Many areas of self-discipline could be discussed for young children. This article deals with role modeling appropriate behavior for both adults and children, understanding child development and age appropriate behavior, and developing a hypothesis.

Role Modeling Appropriate Behavior in Adults

As parents and teachers, one of the most effective methods of dealing with appropriate behavior would be to model the desired behavior. Verbal and social reinforcement helps children identify specific behaviors. Remember, role modeling can be both negative and positive. And often adults teach lessons children copy through the wrong actions and bad choices. Look at the following examples:


Positive role modeling:

"Coming to our child care center makes me happy!" responded Mrs. Smith as she hugged Stephen when he entered the classroom.


"I'm going to take at least one bite of each food on my plate," said Ms. Francis as she joined the children at lunch.

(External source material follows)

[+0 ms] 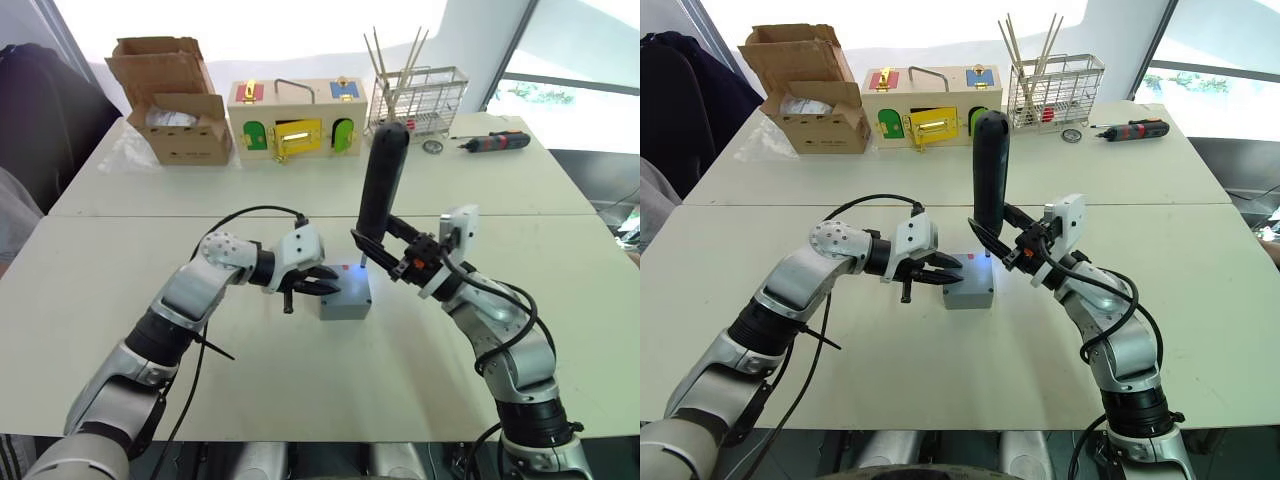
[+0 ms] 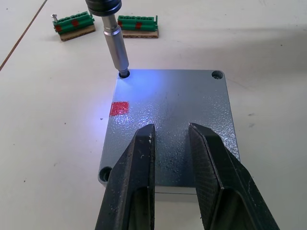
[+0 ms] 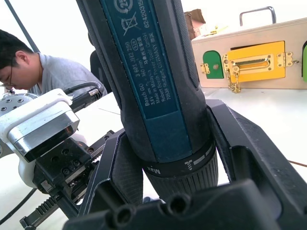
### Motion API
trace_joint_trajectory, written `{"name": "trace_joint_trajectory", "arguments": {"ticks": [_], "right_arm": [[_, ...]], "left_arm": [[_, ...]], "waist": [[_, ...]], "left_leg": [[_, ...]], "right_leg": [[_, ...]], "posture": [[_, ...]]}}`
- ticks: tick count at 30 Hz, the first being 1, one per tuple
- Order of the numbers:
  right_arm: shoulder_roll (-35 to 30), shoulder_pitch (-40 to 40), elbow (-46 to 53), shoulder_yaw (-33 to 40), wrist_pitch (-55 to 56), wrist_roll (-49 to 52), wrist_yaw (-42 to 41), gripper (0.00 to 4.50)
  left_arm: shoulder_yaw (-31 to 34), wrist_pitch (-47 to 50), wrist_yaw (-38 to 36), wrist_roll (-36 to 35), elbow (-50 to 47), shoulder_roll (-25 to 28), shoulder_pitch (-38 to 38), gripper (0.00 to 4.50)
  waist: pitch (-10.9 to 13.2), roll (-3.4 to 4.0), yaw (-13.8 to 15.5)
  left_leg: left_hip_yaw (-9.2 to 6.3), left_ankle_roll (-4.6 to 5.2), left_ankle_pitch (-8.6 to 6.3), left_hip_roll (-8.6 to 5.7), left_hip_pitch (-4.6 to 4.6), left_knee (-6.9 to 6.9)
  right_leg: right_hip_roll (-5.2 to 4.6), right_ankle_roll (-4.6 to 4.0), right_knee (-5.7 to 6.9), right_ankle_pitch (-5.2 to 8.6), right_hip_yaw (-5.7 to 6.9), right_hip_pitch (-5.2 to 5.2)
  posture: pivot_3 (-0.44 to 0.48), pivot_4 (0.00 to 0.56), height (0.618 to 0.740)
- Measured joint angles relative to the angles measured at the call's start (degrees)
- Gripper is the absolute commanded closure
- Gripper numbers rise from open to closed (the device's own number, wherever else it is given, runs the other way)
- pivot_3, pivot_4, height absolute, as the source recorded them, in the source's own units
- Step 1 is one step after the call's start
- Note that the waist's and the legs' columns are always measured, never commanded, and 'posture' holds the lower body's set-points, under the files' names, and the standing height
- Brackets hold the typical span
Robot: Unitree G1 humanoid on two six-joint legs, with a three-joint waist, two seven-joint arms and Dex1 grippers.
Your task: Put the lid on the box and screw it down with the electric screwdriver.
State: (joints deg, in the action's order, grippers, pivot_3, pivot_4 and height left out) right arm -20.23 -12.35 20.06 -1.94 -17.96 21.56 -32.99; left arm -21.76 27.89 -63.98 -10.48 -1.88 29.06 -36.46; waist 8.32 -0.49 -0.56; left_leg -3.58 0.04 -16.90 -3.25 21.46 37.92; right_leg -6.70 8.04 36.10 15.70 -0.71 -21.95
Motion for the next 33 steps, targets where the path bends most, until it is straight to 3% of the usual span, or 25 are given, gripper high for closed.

"Your picture looks just like the flowers outside our window," said Susan's Mom.


Negative role modeling:

"Stop yelling!" cried Mrs. Jones as she raised her voice to its loudest pitch.


"Can't you ever do anything right?" asked Mr. Smith as he quickly wiped up the spilt milk."


"Maria, stop being so shy," said her mom. "You need to play with your friends."


Role Modeling Appropriate Behavior in Children

In addition to using appropriate behavior in adults, children need to see positive behavior in their peers. Avoid over-using the word "good" when speaking of behavior. Listen to yourself. Do you often say? "You're a good girl"; "Eat a good lunch"; or "Your picture is good!" It's confusing to children.


Positive Role Modeling:

Put yourself in the place of the child. How would these statements make you feel?


"Alicia placed all the toys back on the shelf when finished," said Mrs. Peters smiling." She completed this task before starting another."


"Pedro is a good friend," remarked his teacher.” He helped Marco complete the new puzzle."


"Kevin, would you like to ask a friend to help serve the juice and cookies?" asked his teacher. "It's more fun when friends help each other."


Negative Role Modeling:

As caregivers, we must think before we speak. Often the same words can be twisted and turned into a negative phase that lowers a child's self-esteem.

"John, I'm not going to tell you again to stop hitting Sean," said Mr. Roberts as he looked up from the newspaper.

"Roberta's picture is exactly what I want," said her teacher. "Why can't the rest of you children draw as good as Roberta?"

"Marcia never spills the juice when it's her time to pour. Maybe Marcia could teach the rest of the class how to serve snacks."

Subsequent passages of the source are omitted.